Домини нарезала охлажденную peponi,[16] когда Поль перекувырнулся за борт лодки и направился по песку в ее сторону. Она наблюдала из-под ресниц за ним, одетым только в морского покроя брюки, обнаженного по талию и казавшегося сверкающей статуей из дельфийской бронзы.

— Я вполне готов к этому. — Он бросился на песок рядом с ней и взял из ее рук ломоть дыни. Белые зубы глубоко вонзились в золотистую мякоть, в то время как Домини откусывала от своего ломтя по чуть-чуть, закапывая в теплый мелкий песок пальцы ног.

Над скалами взмыл орел, распластав крылья, вытянув вперед тощую шею. Поль закинул голову, наблюдая за полетом большой темной птицы. При виде семифутового размаха орлиных крыльев на губах его мелькнула улыбка.

— Чудо, — сказал он, — как в пословице. Ты знаешь ее, Домини?

Домини покачала головой, думая, что он сам не менее неукротим и безжалостен, чем любой орел в погоне за добычей.

— В пословице перечисляются несколько чудес, — с улыбкой сообщил он. — И среди них орел в небе, корабль посреди океана… и мужчина с девушкой.

— Как интересно, — сказала она. — Хочешь мясного паштета? — Она наклонилась к корзине с едой и в то же мгновение он ухватил ее за талию.

— Верно, накорми зверя, — хрипло прошептал Поль, — тогда он уснет на часок, и ты сможешь спокойно развлекаться, разглядывая разноцветных рыбок и разыскивая кораллы.

Она покраснела, почувствовав в его голосе насмешку, и подала ему великолепный мясной паштет, картонную коробку с йогуртом и несколько крупных помидоров. Он опустился на локоть и принялся за еду, задумчиво глядя чуть прищуренными глазами далеко в море. Домини налила из термоса кофе и добавила в него, как нравилось Полю, дикого меда. Он взял чашку и поднял ее в тосте.

— Stin iyia sou, — сказал он по-гречески.

— За твое здоровье, Поль, — ответила она и отвела взгляд в сторону, стараясь больше не смотреть на него, пока ела и пила кофе. Она была уверена, ее здоровье имело значение для него по единственной причине: он хочет, чтобы она родила ребенка.

Ленч был окончен, остатки еды аккуратно убраны в корзину, и Домини оставила Поля и отправилась разыскивать маленькие озерки в углублениях скал, где жили крошечные рыбки, окрашенные во все цвета радуги, с ангельскими крылышками-плавниками, как крошечные пушинки, проскальзывающие между пальцами Домини, когда она пыталась их поймать.

Поль вытянулся на песке в нескольких ярдах от развлекающейся Домини, подставив обнаженную спину солнцу и положив лицо на скрещенные руки. Домини не знала наверняка, дремлет он или просто с обманчивой ленью сытого и разморенного от солнечного тепла тигра отдыхает.

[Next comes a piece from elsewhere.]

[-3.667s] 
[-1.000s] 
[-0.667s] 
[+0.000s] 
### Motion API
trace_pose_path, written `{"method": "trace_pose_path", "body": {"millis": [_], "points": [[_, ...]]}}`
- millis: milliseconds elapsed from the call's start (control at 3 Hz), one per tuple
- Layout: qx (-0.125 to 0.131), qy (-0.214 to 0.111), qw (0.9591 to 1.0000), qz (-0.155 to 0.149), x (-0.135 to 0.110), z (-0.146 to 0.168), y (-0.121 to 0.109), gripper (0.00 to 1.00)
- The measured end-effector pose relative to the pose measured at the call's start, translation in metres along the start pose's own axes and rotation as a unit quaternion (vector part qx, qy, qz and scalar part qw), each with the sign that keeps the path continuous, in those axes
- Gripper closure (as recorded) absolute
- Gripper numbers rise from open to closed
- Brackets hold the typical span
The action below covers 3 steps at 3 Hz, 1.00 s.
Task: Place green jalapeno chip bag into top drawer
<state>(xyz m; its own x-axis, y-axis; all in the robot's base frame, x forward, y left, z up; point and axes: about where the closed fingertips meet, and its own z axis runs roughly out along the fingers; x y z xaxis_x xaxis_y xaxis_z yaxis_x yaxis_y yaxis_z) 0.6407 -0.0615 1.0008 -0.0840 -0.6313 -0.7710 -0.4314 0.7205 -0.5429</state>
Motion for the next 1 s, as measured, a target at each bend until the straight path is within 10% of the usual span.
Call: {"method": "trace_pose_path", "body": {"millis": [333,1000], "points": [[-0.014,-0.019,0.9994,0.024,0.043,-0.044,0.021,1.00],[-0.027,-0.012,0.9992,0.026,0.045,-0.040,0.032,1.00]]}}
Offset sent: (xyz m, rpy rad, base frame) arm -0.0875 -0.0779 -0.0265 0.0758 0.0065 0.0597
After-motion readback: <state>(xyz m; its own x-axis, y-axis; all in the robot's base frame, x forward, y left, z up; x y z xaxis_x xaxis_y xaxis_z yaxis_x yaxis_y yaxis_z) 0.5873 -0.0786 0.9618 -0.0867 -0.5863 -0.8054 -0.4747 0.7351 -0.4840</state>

Домини перебирала несколько найденных ею бледных и гладких, как детские молочные зубы, камешков и все еще сердилась из-за того, как бесцеремонно Поль возвратил Берри его картину.

— Я не желаю, чтобы она была в моем доме, — заявил он. — Ты должна подумать о другом подарке для меня, моя дорогая.

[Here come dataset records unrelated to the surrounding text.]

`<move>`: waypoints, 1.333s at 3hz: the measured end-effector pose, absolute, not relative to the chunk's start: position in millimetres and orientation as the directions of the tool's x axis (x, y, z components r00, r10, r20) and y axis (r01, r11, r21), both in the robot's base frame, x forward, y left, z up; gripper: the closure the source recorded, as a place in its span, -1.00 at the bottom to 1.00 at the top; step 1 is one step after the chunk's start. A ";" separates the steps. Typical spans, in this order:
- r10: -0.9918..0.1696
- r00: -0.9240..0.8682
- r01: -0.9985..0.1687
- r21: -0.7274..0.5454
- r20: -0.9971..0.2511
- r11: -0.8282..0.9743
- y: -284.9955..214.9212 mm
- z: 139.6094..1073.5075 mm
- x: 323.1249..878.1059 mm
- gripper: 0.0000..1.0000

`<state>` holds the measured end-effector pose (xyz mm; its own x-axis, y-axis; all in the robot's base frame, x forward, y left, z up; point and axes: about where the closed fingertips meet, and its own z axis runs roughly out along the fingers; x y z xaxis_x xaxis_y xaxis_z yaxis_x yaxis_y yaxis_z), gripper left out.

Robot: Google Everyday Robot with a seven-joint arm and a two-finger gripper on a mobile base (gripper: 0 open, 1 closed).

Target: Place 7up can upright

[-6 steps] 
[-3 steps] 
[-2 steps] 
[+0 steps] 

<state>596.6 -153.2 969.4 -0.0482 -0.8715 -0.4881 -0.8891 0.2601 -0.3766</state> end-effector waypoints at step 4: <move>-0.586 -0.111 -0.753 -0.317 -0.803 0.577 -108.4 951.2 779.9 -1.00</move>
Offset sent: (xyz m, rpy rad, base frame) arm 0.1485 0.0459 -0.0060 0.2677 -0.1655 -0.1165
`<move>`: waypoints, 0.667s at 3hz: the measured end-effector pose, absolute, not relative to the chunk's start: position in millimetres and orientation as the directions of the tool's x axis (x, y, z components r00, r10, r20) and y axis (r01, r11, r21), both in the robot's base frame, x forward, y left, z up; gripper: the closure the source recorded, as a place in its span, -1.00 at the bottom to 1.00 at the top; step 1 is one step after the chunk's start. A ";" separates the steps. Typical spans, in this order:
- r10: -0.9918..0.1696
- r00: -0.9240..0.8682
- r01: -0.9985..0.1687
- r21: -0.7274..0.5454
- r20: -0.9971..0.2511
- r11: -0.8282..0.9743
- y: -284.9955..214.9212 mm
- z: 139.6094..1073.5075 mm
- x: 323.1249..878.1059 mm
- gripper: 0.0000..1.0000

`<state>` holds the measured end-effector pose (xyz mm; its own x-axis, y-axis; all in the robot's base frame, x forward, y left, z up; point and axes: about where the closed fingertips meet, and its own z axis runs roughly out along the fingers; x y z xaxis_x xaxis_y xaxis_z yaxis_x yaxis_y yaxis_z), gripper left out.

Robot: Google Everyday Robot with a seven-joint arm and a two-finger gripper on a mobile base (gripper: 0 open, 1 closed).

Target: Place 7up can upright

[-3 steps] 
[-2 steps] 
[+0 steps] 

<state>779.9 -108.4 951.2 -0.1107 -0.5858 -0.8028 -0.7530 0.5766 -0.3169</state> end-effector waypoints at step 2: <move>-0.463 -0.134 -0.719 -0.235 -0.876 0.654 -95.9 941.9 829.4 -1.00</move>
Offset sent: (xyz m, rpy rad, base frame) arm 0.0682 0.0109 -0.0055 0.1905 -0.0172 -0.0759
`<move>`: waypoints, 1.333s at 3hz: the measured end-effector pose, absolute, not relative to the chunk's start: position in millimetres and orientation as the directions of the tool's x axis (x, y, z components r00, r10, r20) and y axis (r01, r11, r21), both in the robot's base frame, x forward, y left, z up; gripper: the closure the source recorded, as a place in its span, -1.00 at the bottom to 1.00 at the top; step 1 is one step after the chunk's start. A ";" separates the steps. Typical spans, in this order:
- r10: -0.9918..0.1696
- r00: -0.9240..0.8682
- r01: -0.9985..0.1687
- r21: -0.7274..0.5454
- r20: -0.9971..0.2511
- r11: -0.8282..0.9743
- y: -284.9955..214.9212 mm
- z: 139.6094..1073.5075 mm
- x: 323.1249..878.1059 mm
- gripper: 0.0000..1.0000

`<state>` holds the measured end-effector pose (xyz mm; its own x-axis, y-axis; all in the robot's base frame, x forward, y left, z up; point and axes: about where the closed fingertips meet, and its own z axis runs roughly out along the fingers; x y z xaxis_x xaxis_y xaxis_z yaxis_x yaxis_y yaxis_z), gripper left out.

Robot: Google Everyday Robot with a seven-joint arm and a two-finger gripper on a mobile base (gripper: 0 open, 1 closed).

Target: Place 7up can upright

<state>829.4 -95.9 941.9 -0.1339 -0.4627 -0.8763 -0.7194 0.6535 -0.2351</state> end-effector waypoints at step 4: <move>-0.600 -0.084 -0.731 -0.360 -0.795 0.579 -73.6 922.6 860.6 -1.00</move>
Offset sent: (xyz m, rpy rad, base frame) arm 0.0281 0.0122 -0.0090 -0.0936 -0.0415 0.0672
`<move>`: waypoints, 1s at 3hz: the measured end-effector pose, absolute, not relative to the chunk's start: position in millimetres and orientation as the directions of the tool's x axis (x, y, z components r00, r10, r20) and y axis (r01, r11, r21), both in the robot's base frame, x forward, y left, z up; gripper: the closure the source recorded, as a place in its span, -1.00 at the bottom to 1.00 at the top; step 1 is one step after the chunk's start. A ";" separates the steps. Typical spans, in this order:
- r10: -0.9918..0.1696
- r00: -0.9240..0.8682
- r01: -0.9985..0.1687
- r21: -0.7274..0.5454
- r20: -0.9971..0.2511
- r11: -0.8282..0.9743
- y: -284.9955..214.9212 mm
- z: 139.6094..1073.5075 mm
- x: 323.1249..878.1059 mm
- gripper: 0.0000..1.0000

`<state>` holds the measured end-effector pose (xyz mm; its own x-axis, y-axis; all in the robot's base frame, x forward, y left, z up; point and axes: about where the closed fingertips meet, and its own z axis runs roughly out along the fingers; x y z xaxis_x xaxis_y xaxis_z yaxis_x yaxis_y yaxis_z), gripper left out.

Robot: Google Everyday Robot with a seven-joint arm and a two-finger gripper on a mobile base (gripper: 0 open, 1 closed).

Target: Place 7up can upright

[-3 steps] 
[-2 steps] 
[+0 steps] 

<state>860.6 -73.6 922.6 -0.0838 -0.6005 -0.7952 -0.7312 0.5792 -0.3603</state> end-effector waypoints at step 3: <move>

И прошлой ночью Домини, страшно рассерженная, заперла дверь, соединяющую их комнаты. Она лежала в напряжении, прислушиваясь к каждому его движению в соседней комнате. Но он не попытался открыть дверь, и она наконец уснула и проснулась оттого, что Лита раздвигала шторы на окне.

Лита не из тех женщин, которые часто улыбаются, но на губах ее при виде рассыпавшихся по подушкам и сияющих на фоне их белизны густых и пышных волос Домини и ее кожи, казавшейся рядом с голубизной ночной сорочки медового цвета, появилась улыбка.